Gravado num castelo francês, o Château d’Hérouville, Honky Château é um álbum de transição na carreira de Elton John. O compositor de canções meio-cabaret deixa o poder do rock’n’roll correr-lhe pelo corpo depois de passar quase dois anos a tocar para audiências que começavam a sentir – e a reagir – a esse poder na sua música. Arranca com “Honk Cat”, explode com “RocketMan (I ThinkIt’s Going to Be a Long, LongTime)” e ainda tem tempo para “Mona Lisas and Mad Hatters” e “Hercules”. Em Honky Château encontram-se a origem de muitas das referências sonoras – e cadências na voz e na música de Elton John – que virariam fórmula para os próximos álbuns.

“Don’t Shoot Me I’m Only The Piano Player”

1972

Honky Château saiu em maio, o álbum seguinte saiu no mesmo ano, em outubro. Foi direto para o primeiro lugar de vendas nos Estados Unidos e mostrou que havia mesmo qualquer coisa de especial na água do Château d’Hérouville, em França. É aqui que constam canções como “Crocodile Rock”, que marca um momento importantíssimo em “Rocketman”, “Daniel” ou “Elderberry Wine”.

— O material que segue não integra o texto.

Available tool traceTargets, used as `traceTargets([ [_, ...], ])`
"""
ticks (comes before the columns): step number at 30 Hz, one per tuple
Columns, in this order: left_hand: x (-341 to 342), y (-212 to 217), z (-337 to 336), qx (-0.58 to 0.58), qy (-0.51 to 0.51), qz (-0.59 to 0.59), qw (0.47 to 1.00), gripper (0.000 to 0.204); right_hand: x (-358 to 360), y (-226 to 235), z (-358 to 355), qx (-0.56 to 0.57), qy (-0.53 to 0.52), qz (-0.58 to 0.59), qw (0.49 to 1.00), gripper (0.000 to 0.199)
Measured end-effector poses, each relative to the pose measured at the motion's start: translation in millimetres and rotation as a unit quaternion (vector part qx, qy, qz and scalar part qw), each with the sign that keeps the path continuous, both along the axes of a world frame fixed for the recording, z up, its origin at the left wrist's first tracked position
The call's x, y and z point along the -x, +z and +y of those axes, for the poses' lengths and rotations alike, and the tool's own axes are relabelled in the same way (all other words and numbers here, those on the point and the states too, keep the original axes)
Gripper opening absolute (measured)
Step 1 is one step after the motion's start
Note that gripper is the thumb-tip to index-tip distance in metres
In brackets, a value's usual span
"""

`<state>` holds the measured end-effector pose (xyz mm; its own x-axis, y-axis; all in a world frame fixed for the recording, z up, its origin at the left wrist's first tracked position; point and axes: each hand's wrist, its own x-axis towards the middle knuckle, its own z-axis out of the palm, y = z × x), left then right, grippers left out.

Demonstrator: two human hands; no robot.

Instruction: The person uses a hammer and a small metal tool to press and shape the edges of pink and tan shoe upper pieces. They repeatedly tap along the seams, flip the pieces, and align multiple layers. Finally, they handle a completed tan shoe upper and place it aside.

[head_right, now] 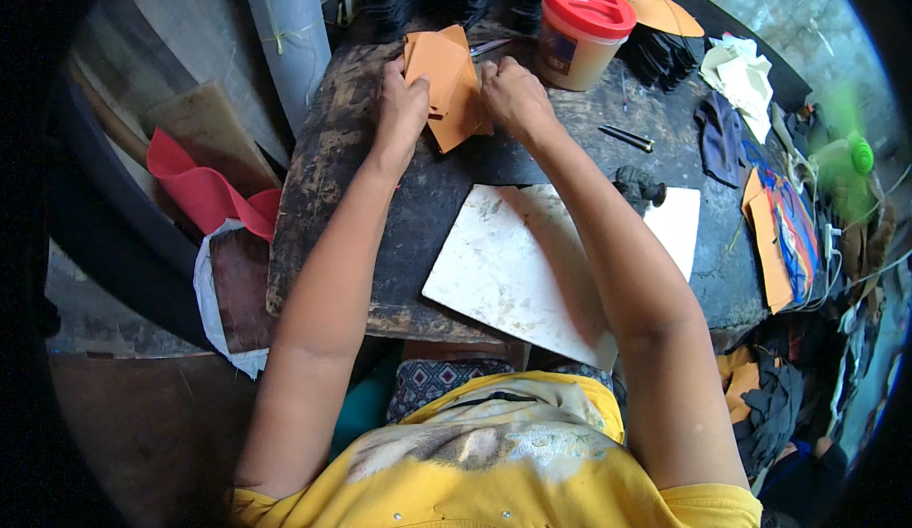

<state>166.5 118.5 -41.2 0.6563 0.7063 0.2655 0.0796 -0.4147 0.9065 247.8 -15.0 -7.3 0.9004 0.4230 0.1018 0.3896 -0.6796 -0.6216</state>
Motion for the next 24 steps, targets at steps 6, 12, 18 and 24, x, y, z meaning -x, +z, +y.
traceTargets([
  [6, -5, -12, 9, 0.11, -0.012, -0.088, 0.99, 0.048, -4, -22, 15, -0.057, 0.078, 0.084, 0.992, 0.072],
  [12, 8, 0, 15, 0.352, -0.108, -0.196, 0.909, 0.034, 13, -5, 20, -0.194, 0.064, 0.28, 0.938, 0.057],
  [18, 27, 39, -13, 0.286, -0.104, -0.242, 0.921, 0.049, 34, 38, 7, -0.279, 0.085, 0.253, 0.922, 0.068],
  [24, 42, 63, -43, 0.179, -0.23, -0.282, 0.914, 0.06, 46, 72, -48, -0.354, 0.161, 0.285, 0.876, 0.064],
])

“Goodbye Yellow Brick Road”

1973

Um ano depois e mais um álbum. Gravado onde? Vocês sabem. É muitas vezes apontado como o melhor de Elton John, talvez por evidenciar em grande o pico criativo em que vivia, o aperfeiçoamento da fórmula que começou a surgir em Honky Château. A história conta-se pelas canções, “Candle In The Wind”, “Bennie And The Jets”, “Goodbye Yellow Brick Road” ou “Sweet Painted Lady”. Mais uma? Não custa nada: “Funeral for a Friend/Love Lies Bleeding”

“Caribou”

1974

Gravado em poucos dias, Caribou arranca com “The Bitch Is Back”, a primeira música de Elton John que se faz ouvir em “Rocketman”. Há ainda “Grimbsby”, “Pink” ou “You’re So Static”. E chegaram aqui com a pergunta “onde é que está aquela canção que ele mais tarde viria a cantar com o George Michael”? Está aqui. “Don’t Let the Sun Go Down on Me” era um prenúncio do que estava para vir?

“Rock Of The Westies”

1975

É durante a digressão de Rock Of The Westies que tudo começa a ruir. Anos de abusos e abusos parecem dar conta da cabeça de Elton John. Gravado no Caribou Ranch, no Colorado, tal como Caribou e Captain Fantastic and the Brown Dirt Cowboy (o álbum anterior, também de 1975). O filme retrata este momento com uma história já conhecida, a tentativa de suicídio, segundo o próprio Elton por culpa do stress e por ter andado a trabalhar sem parar durante cinco anos. Tentou, falhou e dois dias depois estava a celebrar a vida com um concerto monumental no Dodger Stadium em Los Angeles. Emmylou Harris e Joe Walsh (que faria parte dos Eagles) abriram para um concerto que já não se vê nos dias de hoje: trinta e uma canções ao longo de três horas.